== DATA SHOWN ==
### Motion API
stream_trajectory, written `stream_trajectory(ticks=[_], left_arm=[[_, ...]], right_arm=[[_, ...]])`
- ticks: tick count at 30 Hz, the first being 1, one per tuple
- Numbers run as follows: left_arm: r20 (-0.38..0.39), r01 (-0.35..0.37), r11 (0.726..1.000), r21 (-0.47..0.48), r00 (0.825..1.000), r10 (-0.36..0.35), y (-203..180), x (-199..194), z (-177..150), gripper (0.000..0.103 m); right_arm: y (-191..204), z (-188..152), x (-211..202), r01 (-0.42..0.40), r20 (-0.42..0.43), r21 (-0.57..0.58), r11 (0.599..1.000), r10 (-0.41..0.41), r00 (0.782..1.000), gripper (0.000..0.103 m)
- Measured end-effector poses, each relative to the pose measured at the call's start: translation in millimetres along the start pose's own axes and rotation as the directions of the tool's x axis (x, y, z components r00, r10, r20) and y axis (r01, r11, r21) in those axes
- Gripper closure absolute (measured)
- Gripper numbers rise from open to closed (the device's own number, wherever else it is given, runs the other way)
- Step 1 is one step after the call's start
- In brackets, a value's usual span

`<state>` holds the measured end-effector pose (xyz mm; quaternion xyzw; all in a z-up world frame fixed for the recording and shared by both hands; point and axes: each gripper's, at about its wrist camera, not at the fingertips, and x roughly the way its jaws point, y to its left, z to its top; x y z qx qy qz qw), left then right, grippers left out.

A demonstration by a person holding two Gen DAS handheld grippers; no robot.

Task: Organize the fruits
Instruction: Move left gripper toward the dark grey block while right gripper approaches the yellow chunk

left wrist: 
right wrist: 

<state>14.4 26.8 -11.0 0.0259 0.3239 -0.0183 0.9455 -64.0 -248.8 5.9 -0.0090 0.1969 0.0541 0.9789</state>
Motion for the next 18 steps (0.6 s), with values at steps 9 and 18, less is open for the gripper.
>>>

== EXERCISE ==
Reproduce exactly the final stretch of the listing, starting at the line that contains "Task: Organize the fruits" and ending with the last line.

== RESPONSE ==
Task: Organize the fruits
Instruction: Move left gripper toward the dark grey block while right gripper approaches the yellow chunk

left wrist: 
right wrist: 

<state>14.4 26.8 -11.0 0.0259 0.3239 -0.0183 0.9455 -64.0 -248.8 5.9 -0.0090 0.1969 0.0541 0.9789</state>
Motion for the next 18 steps (0.6 s), with values at steps 9 and 18, less is open for the gripper.
>>>

The answer has been written out completely.